I'm living with my girlfriend, whom I love and don't want to hurt.
But I feel something is missing.

Lately I began reading the Dhammapada and started to examine myself and my life.

I'm wondering if perhaps becoming a Bikkhu is the right place to go?
I don't want to jump into anything too quickly, but I get a real sense of happiness and relief when I think of becoming a monk.

I wouldn't be doing to escape my problems in life or anything like that, I have a relatively good, happy life. It just feels like there's a big piece of the puzzle missing.

I feel a bit like Siddartha did when he first left the palace.

Does anyone have anything they'd like to ask or add to this?

Thank you.

Comments

  • edited February 2006
    For you getting ordained is not the right way to go. What you feel is missing is right there in the middle of your life as it is now.
  • edited February 2006
    I don't think getting ordained is the right or wrong way to go, I'm not saying I will or won't investigate becoming ordained, it's something I feel interested in, not for an escape from modern life, but to help myself.

    And if I come to realize that it isn't the right way for me to go and that staying a lay practitioner is the right way for me, then I'll continue to cultivate my happiness as I can, perhaps even just a weekend retreat or week long retreat could help open my eyes to which way is right?
  • edited February 2006
    Only one person can truly tell you (or anyone) what you should do. And that is you.
    I would suggest that you take time to carefully consider your future. If you feel the way of the Bikkhu is the right way for you, then so be it.

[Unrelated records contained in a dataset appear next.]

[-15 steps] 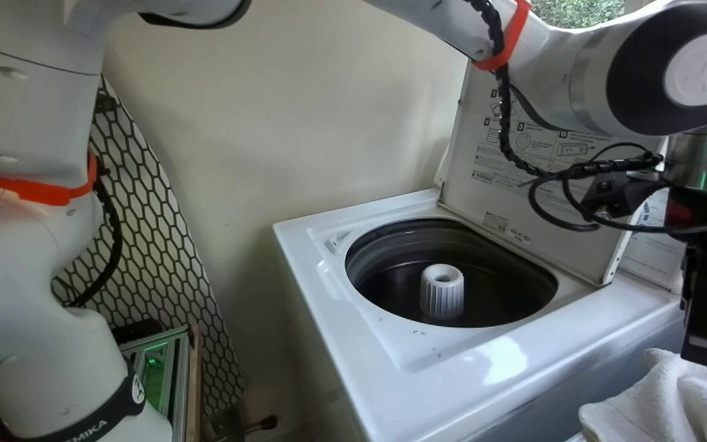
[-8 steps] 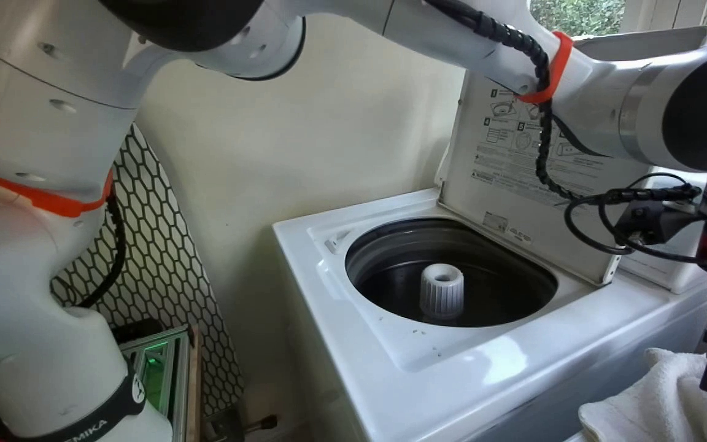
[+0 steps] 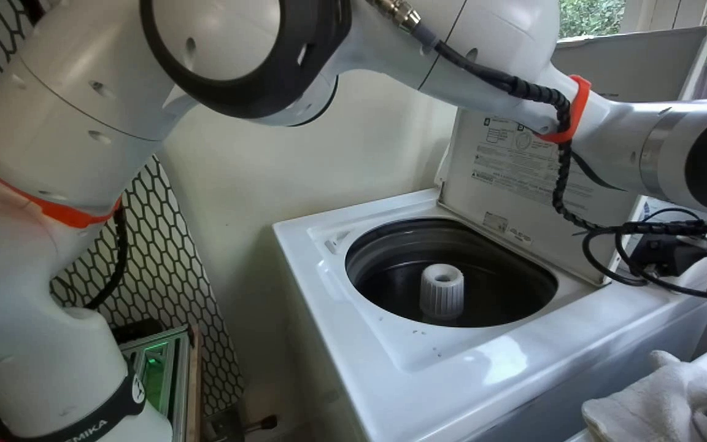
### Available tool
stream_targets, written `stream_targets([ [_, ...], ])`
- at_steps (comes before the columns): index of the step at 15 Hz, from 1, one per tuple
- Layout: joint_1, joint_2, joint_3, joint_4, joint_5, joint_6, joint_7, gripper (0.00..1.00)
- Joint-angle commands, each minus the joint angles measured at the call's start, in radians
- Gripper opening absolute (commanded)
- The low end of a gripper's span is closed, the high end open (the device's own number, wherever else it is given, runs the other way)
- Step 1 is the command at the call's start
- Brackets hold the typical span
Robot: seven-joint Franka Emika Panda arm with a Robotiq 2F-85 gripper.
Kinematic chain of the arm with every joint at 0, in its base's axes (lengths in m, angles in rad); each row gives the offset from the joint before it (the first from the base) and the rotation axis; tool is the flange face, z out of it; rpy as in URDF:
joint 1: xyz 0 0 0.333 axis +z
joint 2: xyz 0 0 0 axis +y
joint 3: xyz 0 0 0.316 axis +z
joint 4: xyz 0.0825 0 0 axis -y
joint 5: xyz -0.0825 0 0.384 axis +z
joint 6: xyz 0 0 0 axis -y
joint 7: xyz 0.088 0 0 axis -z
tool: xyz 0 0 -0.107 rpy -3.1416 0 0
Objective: Put the small white towel and the big white cloth into the washing machine
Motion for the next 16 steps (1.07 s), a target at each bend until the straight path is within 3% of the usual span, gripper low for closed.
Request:
stream_targets([
  [1,-0.009,0.056,-0.002,0.084,0.009,-0.029,0.021,0.33],
  [5,0.009,0.011,-0.017,0.059,-0.018,-0.083,0.037,0.02],
  [6,0.012,-0.017,-0.016,0.037,-0.021,-0.103,0.022,0.0],
  [10,0.04,-0.168,-0.013,-0.092,-0.056,-0.142,-0.053,0.02],
  [13,0.081,-0.316,0.009,-0.227,-0.091,-0.057,-0.182,0.02],
  [16,0.123,-0.436,0.042,-0.32,-0.107,-0.048,-0.283,0.02],
])
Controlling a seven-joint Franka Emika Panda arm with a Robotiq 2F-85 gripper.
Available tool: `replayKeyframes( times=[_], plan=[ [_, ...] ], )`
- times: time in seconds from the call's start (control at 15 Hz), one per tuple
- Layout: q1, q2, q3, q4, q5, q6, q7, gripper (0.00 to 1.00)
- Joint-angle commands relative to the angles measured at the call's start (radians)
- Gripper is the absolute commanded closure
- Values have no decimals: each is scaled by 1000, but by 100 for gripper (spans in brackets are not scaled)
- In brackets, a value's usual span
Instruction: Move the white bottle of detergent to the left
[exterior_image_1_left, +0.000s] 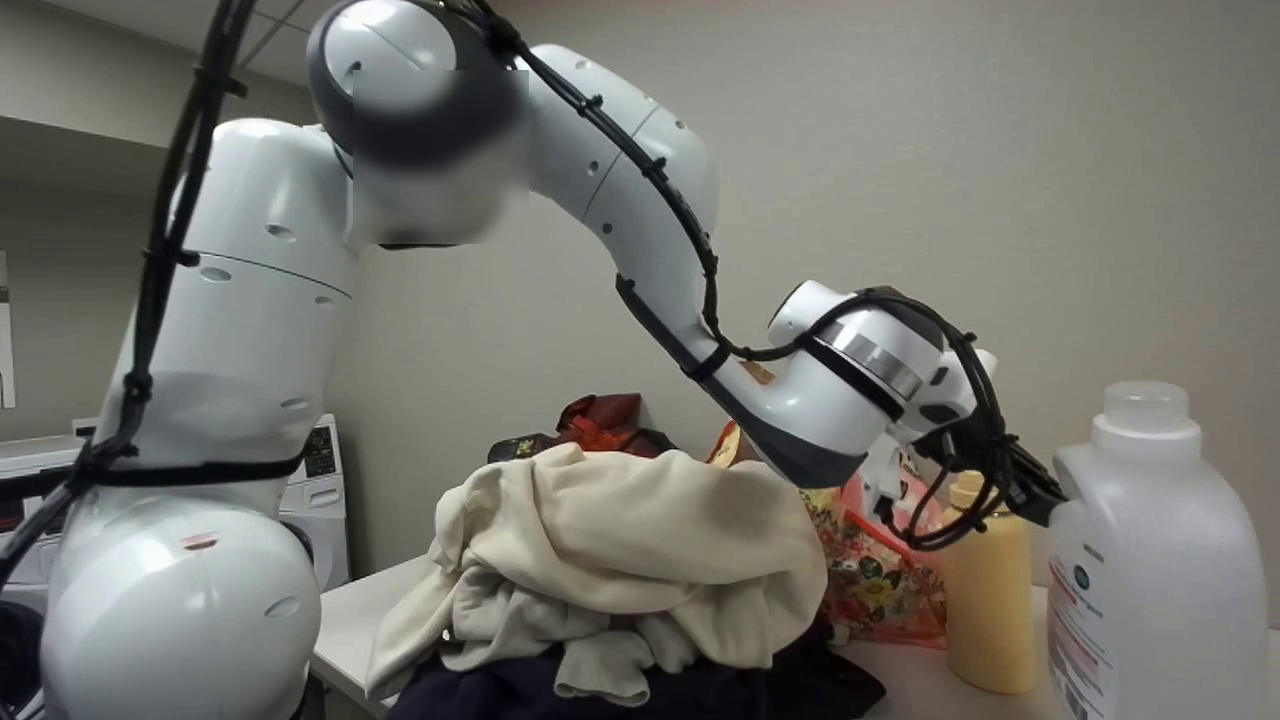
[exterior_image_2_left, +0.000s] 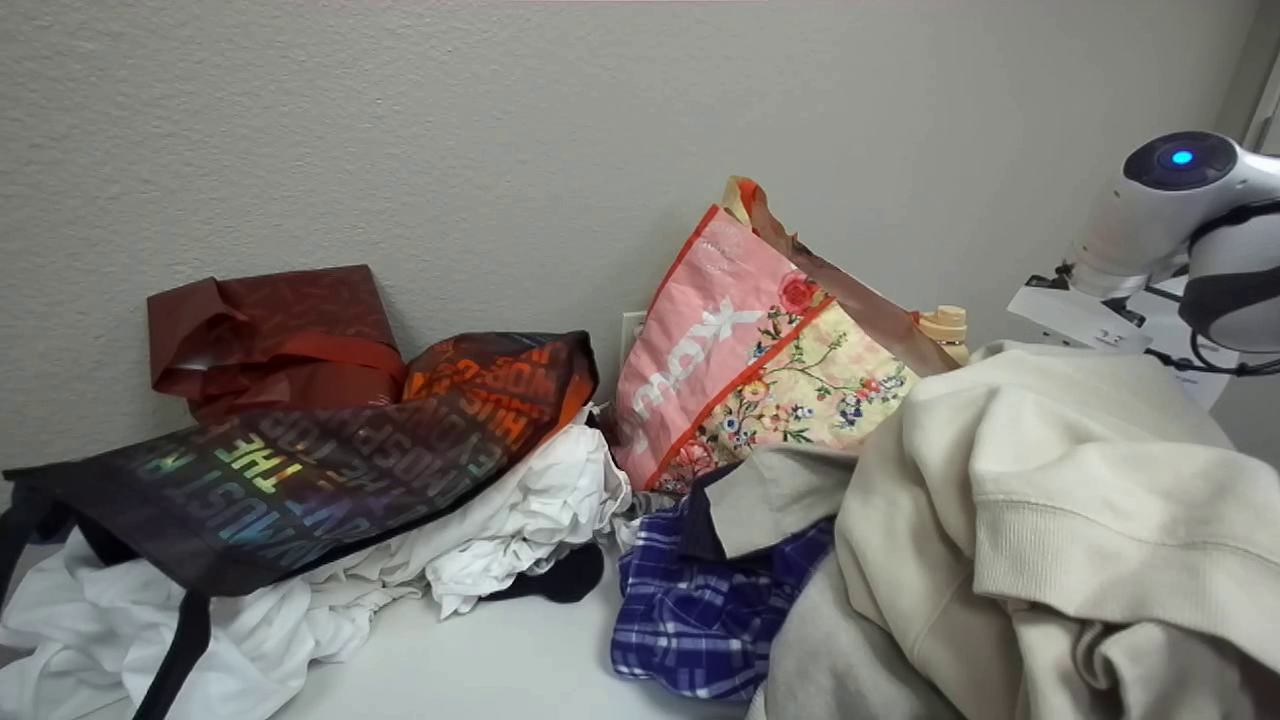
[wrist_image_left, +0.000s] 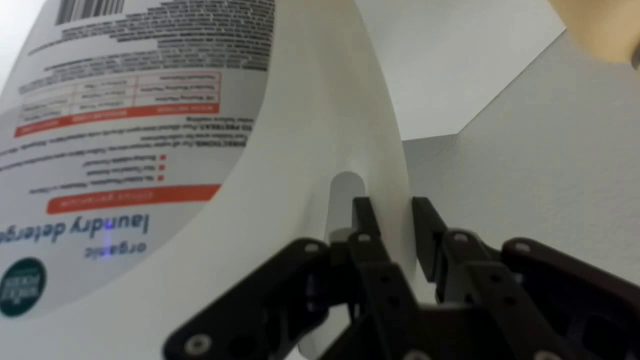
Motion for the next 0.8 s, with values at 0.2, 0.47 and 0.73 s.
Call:
replayKeyframes(
  times=[0.2,0.47,0.73],
  plan=[
    [105,-273,25,-61,-38,-194,-38,94],
    [171,-371,96,-44,-8,-267,-104,94],
    [248,-437,188,-27,49,-280,-226,94]
  ],
)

    However, (IMO) one does not have to be a Bikkhu to truly practice Buddhism. I think you can achieve this in life, as is.

    But, end of the day, this is your life, and you know best. Have confidence and faith in yourself.

    Lastly, does your girlfriend have any views on this topic? (I ask this because your decisions may impact her life and this is an important consideration).

    Whatever it is you decide, good luck and may you achieve your aspirations.
  • JasonJason God Emperor Arrakis Moderator
    edited February 2006
    Craig,

    First off, what you are experiencing sounds a lot like samvega (spiritual urgency/chastened dispassion). If it is, it is a good sign. It means that the dust is not as thick as it could be. Perhaps you may want to read Affirming the Truths of the Heart.

    Secondly, I know exactly what you mean. I have been in the very same position that you are now finding yourself in. My advice: "If you truly "love" her, then be with her. If you do not truly love her, then being with her is not doing either one of you any good." I once thought I was ready to become a bhikkhu, but I later found that I was not. I still cared too much for someone to simply leave them behind. Perhaps it is more of an attachement than love, I don't really know, but I would suffer horribly without them [knowing that they feel the same about me]. If we were not together I would certainly be ordained, but until we no longer love each other I cannot imagine life without her.

    Thirdly, do not jump to the conclusion that ordaining is the way to go [which doesn't sound like the case, but... there is certainly nothing wrong with being a dedicated lay-follower]. Take a lot of time to think about it. Spend weeks or months at a time living at a temple [either for retreats or just extended stays] before you even think about ordaining. Rash decisions are usually the worst kind [ as you could unintentionally hurt many people close to you, as well as yourself]. If you cannot practice half as dilegently as they do now, then you probably should not consider it as an option for some time. By this I mean that you should already at least be able to eat and sleep moderately, meditate often, study the Suttas, and be mentally stable enough to endure a lot of negative emotions. The monastic life is very difficult and lonely at times. As easy and carefree as it sometimes seems, it is certainly not. It takes all of you time, devoution, and energy. Bhikkhus do not have "weekends". They pracitce every single day of their lives. It is a very serious commitment.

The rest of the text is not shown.